Comparing Lebron to other NBA forwards around his age proves the point that there is substantial variance in how athlete’s respond to load. While Lebron has developed a high chronic load and barely ever missed more than a few weeks at a time, other players have not been so fortunate. Kevin Durant has recently missed significant time after playing substantial regular and post-season minutes for several years. Other players never make their way to longevity. Take Chandler Parsons, who excited the league in his early career but has sadly struggled with injuries since. A ‘one size fits all’ approach does not work with training – it’s important to understand the nuance from athlete to athlete.
References
- Baker D. The effects of systematic strength and power training during the formative training years: A comparison between younger and older professional rugby league players. Strength Cond Coach, 2005;11:9-11.
- Foster C, Daines E, Hector L, Snyder AC, Welsh R. Athletic performance in relation to training load. Wisc Med J, 1996;95:370-374.
- Hoogsteen J, Hoogeveen A, Schaffers H, et al. Left atrial and ventricular dimensions in highly trained cyclists. Int J Cardiovasc Imaging, 2003;19:211-217.
- Hulin BT, Gabbett TJ, Blanch P, Chapman P, Bailey D, Orchard JW. Spikes in acute workload are associated with increased injury risk in elite cricket fast bowlers. Br J Sports Med, 2014;48:708-12.
- Hulin, B.T., Gabbett, T.J., Pickworth, N.J., Johnston, R.D., and Jenkins, D.G. Relationships among PlayerLoadTM, high-intensity intermittent running ability and injury risk in professional rugby league players. Int J Sports Physiol Perform, 2019; in press.

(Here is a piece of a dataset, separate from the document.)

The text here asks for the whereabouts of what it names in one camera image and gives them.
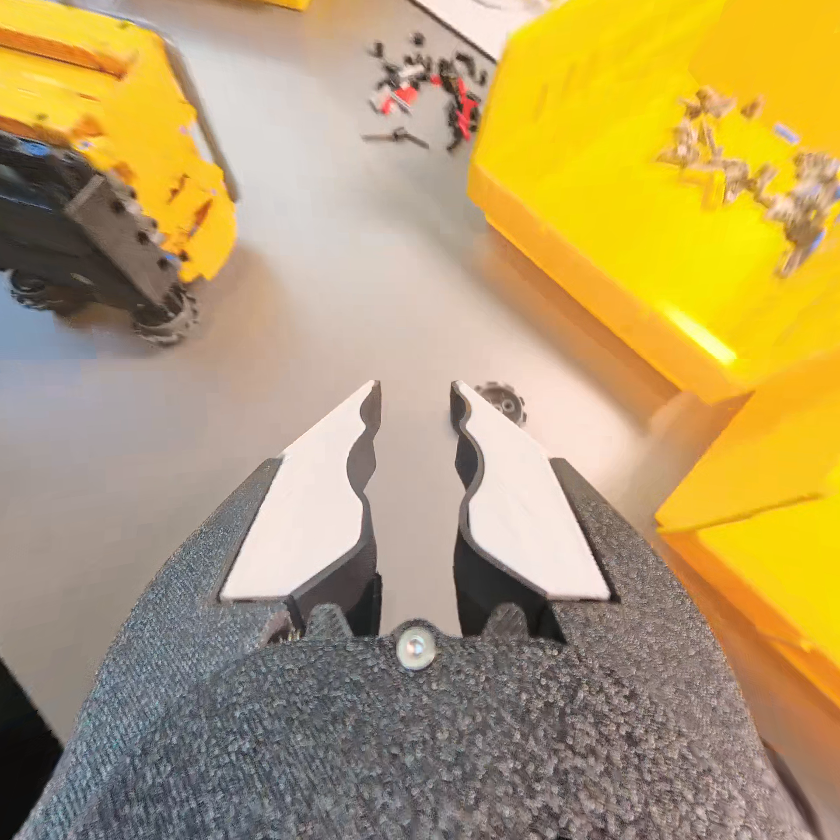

- Lathlean TJH, Gastin PB, Newstead SV, Finch CF. Absolute and relative load and injury in elite junior Australian football players over one season. Int J Sports Physiol Perform, 2019; in press.
- MacKelvie KJ, Khan KM, McKay HA. Is there a critical period for bone response to weight-bearing exercise in children and adolescents? A systematic review. Br J Sports Med, 2002;36:250-257.
- Merglen A, Flatz A, Belanger RE, Michaud PA, Suris JC. Weekly sport practice and adolescent well-being. Arch Dis Child 2014;99:208-210.
- Orchard JW, Blanch P, Paoloni J, Kountouris A, Sims K, Orchard JJ, Brukner P. Cricket fast bowling workload patterns as risk factors for tendon, muscle, bone and joint injuries. Br J Sports Med, 2015;49:1064-8.